DATA TO USE:
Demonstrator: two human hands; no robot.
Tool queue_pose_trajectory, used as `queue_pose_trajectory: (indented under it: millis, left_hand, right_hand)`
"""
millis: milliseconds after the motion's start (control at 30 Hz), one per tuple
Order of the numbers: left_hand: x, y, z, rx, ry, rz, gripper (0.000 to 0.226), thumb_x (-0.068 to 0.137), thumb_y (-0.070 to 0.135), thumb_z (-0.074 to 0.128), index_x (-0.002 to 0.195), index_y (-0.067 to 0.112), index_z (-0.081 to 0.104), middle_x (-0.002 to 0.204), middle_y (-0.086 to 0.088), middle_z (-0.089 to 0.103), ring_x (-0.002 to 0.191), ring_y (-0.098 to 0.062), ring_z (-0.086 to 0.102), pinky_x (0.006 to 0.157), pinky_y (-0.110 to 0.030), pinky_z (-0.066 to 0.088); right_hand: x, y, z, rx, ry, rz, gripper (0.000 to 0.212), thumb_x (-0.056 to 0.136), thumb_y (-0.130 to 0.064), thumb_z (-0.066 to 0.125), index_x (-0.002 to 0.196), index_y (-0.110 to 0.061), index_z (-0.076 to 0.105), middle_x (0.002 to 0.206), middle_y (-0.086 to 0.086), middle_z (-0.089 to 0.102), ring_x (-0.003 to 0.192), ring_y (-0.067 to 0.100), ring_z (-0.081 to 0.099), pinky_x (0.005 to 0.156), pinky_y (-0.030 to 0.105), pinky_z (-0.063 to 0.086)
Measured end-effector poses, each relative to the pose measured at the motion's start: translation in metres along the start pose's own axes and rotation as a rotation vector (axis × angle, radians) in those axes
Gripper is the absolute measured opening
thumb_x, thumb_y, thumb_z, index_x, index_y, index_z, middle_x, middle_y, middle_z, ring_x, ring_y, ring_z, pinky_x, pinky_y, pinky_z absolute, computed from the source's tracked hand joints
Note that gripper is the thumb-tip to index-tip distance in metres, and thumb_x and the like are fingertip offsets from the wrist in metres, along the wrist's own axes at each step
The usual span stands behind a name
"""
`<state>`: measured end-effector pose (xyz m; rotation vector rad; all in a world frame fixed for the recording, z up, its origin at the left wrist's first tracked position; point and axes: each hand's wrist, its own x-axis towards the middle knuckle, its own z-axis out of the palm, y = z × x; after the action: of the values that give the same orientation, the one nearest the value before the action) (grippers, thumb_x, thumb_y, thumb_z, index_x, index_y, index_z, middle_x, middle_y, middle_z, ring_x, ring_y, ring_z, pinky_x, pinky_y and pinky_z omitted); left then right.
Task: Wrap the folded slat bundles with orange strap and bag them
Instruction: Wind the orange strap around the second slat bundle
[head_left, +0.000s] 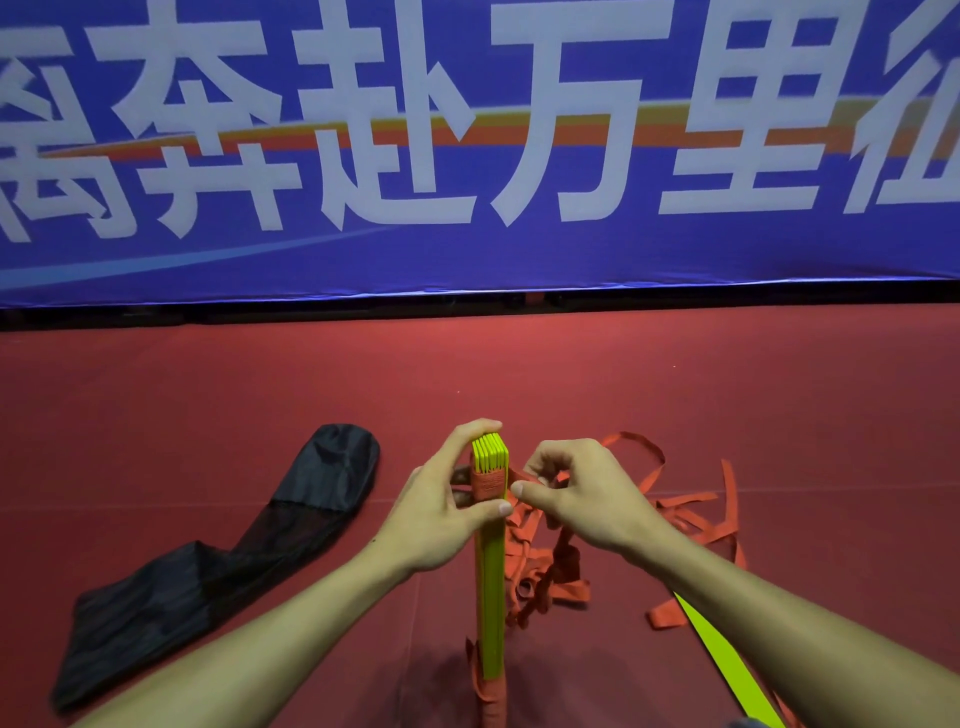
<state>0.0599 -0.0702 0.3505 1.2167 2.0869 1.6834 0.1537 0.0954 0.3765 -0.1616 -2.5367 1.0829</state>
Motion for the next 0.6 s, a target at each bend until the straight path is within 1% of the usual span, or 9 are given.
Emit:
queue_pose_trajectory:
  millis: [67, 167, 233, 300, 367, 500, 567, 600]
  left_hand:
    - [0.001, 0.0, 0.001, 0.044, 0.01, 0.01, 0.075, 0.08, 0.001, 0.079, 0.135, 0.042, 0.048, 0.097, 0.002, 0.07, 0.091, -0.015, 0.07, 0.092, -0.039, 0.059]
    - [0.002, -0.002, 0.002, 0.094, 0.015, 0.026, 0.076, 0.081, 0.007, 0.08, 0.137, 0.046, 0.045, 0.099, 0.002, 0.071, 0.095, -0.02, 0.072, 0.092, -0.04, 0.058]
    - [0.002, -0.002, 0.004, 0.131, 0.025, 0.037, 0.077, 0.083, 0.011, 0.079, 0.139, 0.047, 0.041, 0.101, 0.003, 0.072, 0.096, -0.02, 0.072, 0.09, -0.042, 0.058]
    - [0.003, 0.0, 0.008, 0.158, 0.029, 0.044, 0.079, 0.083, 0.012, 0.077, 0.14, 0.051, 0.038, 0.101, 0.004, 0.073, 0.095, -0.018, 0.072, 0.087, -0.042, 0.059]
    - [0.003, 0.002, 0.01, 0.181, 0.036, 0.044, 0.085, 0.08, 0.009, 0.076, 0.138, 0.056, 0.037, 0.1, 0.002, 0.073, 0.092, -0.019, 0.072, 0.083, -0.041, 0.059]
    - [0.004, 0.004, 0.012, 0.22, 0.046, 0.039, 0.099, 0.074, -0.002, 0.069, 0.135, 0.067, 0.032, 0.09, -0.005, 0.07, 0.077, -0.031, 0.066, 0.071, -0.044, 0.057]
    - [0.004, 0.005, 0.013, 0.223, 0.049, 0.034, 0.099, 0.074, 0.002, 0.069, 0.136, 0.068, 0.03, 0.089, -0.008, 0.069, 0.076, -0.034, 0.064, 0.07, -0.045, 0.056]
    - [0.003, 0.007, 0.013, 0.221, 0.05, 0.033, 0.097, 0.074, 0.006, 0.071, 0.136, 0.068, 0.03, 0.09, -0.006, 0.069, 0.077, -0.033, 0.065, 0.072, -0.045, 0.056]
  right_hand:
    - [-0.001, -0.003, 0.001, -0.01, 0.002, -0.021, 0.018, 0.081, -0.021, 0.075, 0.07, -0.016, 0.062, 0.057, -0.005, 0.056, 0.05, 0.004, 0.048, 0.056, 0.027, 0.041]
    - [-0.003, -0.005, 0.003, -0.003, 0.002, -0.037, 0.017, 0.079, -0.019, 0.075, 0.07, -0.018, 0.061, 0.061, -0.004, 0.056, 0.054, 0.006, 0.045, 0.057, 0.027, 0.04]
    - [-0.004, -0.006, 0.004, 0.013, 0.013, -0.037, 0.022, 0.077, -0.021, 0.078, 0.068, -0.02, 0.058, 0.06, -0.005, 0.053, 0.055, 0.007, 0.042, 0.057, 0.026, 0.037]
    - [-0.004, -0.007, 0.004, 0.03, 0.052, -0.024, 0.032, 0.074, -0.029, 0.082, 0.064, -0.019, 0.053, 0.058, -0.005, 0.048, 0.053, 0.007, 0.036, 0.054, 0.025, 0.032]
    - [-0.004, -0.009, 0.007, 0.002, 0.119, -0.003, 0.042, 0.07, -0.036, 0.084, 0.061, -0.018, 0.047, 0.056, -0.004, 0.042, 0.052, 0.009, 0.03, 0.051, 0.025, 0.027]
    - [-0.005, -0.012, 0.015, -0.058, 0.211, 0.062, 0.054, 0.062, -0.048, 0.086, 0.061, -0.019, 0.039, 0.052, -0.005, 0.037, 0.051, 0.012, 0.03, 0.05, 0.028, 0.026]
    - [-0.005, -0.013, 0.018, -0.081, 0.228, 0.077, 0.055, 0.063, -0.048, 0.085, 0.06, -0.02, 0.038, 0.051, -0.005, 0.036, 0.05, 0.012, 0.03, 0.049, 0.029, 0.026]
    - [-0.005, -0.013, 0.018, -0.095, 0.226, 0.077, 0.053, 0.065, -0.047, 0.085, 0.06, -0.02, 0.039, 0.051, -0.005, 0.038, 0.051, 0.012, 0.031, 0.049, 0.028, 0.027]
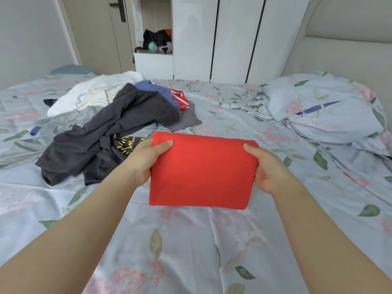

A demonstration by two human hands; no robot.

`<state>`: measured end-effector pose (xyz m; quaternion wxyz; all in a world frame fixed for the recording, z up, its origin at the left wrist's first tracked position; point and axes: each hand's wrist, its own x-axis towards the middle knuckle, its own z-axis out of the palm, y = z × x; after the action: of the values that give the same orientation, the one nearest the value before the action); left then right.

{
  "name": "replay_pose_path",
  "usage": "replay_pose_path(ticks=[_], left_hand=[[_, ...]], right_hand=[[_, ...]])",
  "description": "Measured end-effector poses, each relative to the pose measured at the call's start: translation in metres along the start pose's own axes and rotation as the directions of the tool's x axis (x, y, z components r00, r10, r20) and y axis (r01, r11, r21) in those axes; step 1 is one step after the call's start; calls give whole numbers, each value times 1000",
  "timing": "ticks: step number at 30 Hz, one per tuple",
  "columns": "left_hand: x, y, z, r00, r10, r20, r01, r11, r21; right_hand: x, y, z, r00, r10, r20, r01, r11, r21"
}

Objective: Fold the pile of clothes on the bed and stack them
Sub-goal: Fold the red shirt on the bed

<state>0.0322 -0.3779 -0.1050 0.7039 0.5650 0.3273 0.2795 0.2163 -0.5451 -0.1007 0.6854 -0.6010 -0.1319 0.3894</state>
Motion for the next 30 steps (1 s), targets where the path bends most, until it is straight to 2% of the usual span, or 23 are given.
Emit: replay_pose_path(ticks=[3, 6, 10, 13, 16, 19, 22, 24, 25, 27, 29, 30], left_hand=[[-25, 18, 6, 980, 192, 61, -192, 981, 3], [-49, 10, 4, 967, 237, 91, -238, 971, 5], [-81, -38, 0, 997, 11, 76, -14, 999, 41], [-105, -80, -4, 977, -210, 37, 202, 967, 153], [-117, -102, -5, 943, -328, -52, 332, 920, 210], [-115, -98, 5, 953, -274, -126, 295, 935, 198], [-109, -90, 17, 975, -85, -203, 121, 978, 173], [-107, -93, 18, 965, 3, -263, 62, 969, 238], [-106, -98, 16, 959, 6, -283, 78, 955, 286], [-108, -107, 11, 958, -46, -284, 173, 879, 443], [-111, -114, 9, 962, -51, -267, 214, 748, 628], [-113, -114, 8, 964, 22, -265, 186, 658, 729]], right_hand=[[-28, -19, -5, 981, -191, -36, 191, 982, 8], [-52, -12, -18, 974, -224, -30, 224, 975, -2], [-74, 39, -47, 999, -37, -16, 33, 986, -164], [-93, 83, -65, 982, 182, -49, -189, 933, -306], [-102, 98, -70, 969, 230, -92, -247, 915, -318], [-99, 93, -59, 968, 219, -120, -247, 909, -336], [-94, 88, -47, 984, 79, -157, -133, 919, -371], [-93, 91, -46, 975, -1, -221, -81, 929, -362], [-93, 95, -45, 970, -5, -242, -86, 928, -362], [-94, 104, -47, 970, 9, -244, -139, 841, -522], [-96, 107, -46, 973, -35, -228, -159, 614, -773], [-98, 105, -44, 969, -112, -220, -140, 484, -864]])
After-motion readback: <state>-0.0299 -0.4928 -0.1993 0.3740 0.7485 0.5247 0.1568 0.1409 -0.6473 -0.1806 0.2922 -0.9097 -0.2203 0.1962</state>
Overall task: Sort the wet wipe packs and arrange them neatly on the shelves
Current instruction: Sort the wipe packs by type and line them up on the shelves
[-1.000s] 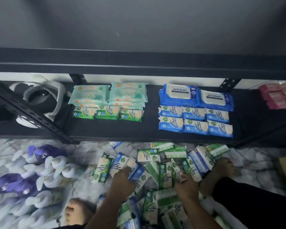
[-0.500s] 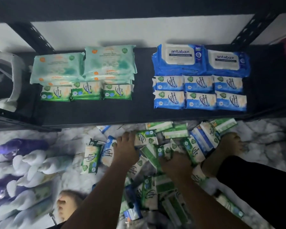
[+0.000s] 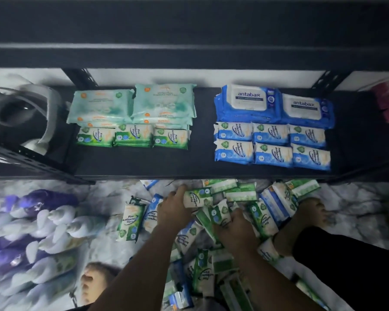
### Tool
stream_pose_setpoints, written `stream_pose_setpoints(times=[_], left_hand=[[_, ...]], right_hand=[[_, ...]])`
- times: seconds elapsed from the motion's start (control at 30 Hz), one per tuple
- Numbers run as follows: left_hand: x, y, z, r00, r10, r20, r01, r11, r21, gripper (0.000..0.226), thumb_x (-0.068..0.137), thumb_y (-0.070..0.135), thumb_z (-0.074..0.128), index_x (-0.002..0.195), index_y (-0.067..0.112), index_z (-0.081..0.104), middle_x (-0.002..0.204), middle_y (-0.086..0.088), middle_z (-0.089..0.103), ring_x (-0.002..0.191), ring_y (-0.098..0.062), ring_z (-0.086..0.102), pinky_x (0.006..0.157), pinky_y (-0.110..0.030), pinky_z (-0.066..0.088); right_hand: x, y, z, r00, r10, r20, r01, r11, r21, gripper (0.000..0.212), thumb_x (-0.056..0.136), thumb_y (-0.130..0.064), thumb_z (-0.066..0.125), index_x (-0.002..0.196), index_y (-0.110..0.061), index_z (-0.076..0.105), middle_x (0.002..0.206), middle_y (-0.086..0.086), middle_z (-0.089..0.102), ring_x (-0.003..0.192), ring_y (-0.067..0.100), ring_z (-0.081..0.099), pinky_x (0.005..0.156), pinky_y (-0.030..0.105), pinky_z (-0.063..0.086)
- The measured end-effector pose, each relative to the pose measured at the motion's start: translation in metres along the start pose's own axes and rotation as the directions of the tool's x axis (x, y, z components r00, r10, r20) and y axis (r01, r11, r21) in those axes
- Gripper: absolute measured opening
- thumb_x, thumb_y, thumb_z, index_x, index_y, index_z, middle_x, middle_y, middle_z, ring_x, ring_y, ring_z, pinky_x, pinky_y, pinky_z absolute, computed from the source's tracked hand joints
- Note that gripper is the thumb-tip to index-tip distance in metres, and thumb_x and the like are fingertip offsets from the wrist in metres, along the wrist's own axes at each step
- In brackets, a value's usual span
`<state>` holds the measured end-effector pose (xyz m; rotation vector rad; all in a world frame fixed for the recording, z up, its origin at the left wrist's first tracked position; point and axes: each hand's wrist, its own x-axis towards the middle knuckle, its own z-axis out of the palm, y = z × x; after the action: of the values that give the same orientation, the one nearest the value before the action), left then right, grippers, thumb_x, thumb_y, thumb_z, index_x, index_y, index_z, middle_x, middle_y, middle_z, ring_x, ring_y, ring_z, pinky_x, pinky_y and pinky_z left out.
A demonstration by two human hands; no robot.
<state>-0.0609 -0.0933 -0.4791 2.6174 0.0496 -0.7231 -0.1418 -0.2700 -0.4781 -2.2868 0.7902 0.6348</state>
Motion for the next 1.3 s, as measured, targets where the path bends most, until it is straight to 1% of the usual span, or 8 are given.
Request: stream_pose_setpoints(times=[0.17, 0.3, 0.53, 0.7, 0.83, 0.93, 1.1, 1.3], left_hand=[[-0.038, 0.002, -0.032, 0.992, -0.087, -0.096, 0.063, 0.971, -0.229, 0.060, 0.083, 0.022, 0.070, 0.135, 0.030, 0.042, 0.104, -0.011, 0.066, 0.092, -0.033, 0.062, 0.075, -0.038, 0.047], [-0.078, -0.003, -0.053, 0.980, -0.138, -0.142, 0.045, 0.853, -0.520, 0.050, 0.083, 0.010, 0.076, 0.119, 0.029, 0.046, 0.073, -0.001, 0.062, 0.057, -0.013, 0.055, 0.054, -0.030, 0.043], [-0.130, -0.015, -0.078, 0.971, -0.122, -0.205, -0.089, 0.610, -0.788, 0.060, 0.087, -0.005, 0.071, 0.126, 0.033, 0.048, 0.115, -0.001, 0.061, 0.058, -0.018, 0.053, 0.055, -0.032, 0.047], [-0.143, -0.018, -0.096, 0.957, -0.223, -0.188, -0.087, 0.398, -0.913, 0.057, 0.087, -0.011, 0.068, 0.125, 0.025, 0.046, 0.094, -0.016, 0.063, 0.062, -0.017, 0.061, 0.061, -0.034, 0.052], [-0.147, -0.016, -0.106, 0.958, -0.225, -0.180, -0.062, 0.449, -0.891, 0.007, 0.102, 0.024, 0.059, 0.108, 0.021, 0.057, 0.102, -0.008, 0.066, 0.076, -0.014, 0.063, 0.069, -0.026, 0.054], [-0.146, -0.022, -0.102, 0.987, -0.114, -0.113, -0.035, 0.538, -0.842, 0.029, 0.103, 0.054, 0.041, 0.126, 0.039, 0.049, 0.123, 0.000, 0.063, 0.112, -0.022, 0.062, 0.099, -0.045, 0.053], [-0.144, -0.023, -0.102, 0.991, -0.004, 0.136, 0.128, 0.358, -0.925, 0.048, 0.094, 0.016, 0.068, 0.131, 0.037, 0.044, 0.122, -0.003, 0.061, 0.112, -0.028, 0.061, 0.082, -0.050, 0.060], [-0.125, -0.038, -0.109, 0.976, -0.219, -0.009, 0.049, 0.259, -0.965, 0.049, 0.087, 0.000, 0.074, 0.127, 0.020, 0.052, 0.104, -0.012, 0.070, 0.071, -0.019, 0.069, 0.053, -0.031, 0.055]], right_hand=[[-0.028, -0.023, -0.025, 0.998, 0.012, -0.068, 0.009, 0.956, 0.292, 0.049, 0.076, -0.049, 0.081, 0.100, -0.025, 0.046, 0.084, -0.013, 0.053, 0.072, 0.012, 0.053, 0.071, 0.034, 0.050], [-0.051, -0.033, -0.038, 0.996, 0.083, -0.014, -0.064, 0.859, 0.508, 0.083, 0.073, -0.050, 0.085, 0.138, -0.018, 0.045, 0.128, 0.003, 0.057, 0.107, 0.026, 0.061, 0.090, 0.040, 0.053], [-0.094, -0.048, -0.056, 0.998, -0.022, 0.063, -0.024, 0.766, 0.643, 0.040, 0.079, -0.009, 0.083, 0.112, -0.023, 0.065, 0.108, 0.000, 0.070, 0.084, 0.023, 0.071, 0.069, 0.050, 0.063], [-0.114, -0.059, -0.069, 0.993, -0.087, -0.078, 0.116, 0.678, 0.726, 0.043, 0.079, -0.001, 0.080, 0.100, -0.036, 0.069, 0.096, -0.001, 0.073, 0.082, 0.022, 0.072, 0.061, 0.032, 0.058], [-0.118, -0.072, -0.071, 0.984, -0.029, -0.177, 0.160, 0.589, 0.792, 0.042, 0.084, -0.008, 0.079, 0.114, -0.031, 0.060, 0.101, 0.002, 0.068, 0.089, 0.024, 0.069, 0.080, 0.048, 0.061], [-0.117, -0.083, -0.071, 0.974, -0.065, -0.215, 0.212, 0.579, 0.787, 0.029, 0.090, -0.013, 0.073, 0.115, -0.022, 0.061, 0.101, 0.002, 0.067, 0.083, 0.021, 0.070, 0.071, 0.045, 0.063], [-0.112, -0.096, -0.068, 0.975, -0.052, -0.218, 0.212, 0.527, 0.823, 0.015, 0.092, -0.005, 0.070, 0.106, -0.006, 0.066, 0.101, 0.004, 0.069, 0.071, 0.014, 0.072, 0.062, 0.034, 0.062], [-0.095, -0.122, -0.059, 0.992, 0.031, -0.119, 0.096, 0.415, 0.905, 0.019, 0.090, 0.002, 0.070, 0.103, -0.001, 0.057, 0.109, 0.014, 0.058, 0.092, 0.023, 0.067, 0.063, 0.037, 0.063]])
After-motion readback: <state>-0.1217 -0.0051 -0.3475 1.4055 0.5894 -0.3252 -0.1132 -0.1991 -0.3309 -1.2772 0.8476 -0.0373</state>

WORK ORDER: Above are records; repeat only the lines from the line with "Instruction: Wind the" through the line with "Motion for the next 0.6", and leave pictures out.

ANSWER TO THIS EXERCISE:
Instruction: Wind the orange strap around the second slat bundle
[head_left, +0.000s] 
<state>0.0599 -0.0702 0.3505 1.2167 2.0869 1.6834 0.1537 0.0954 0.3765 -0.1616 -2.5367 1.0829</state>
Motion for the next 0.6 s, a target at each bend until the straight path is within 1% of the usual span, or 9 are given.

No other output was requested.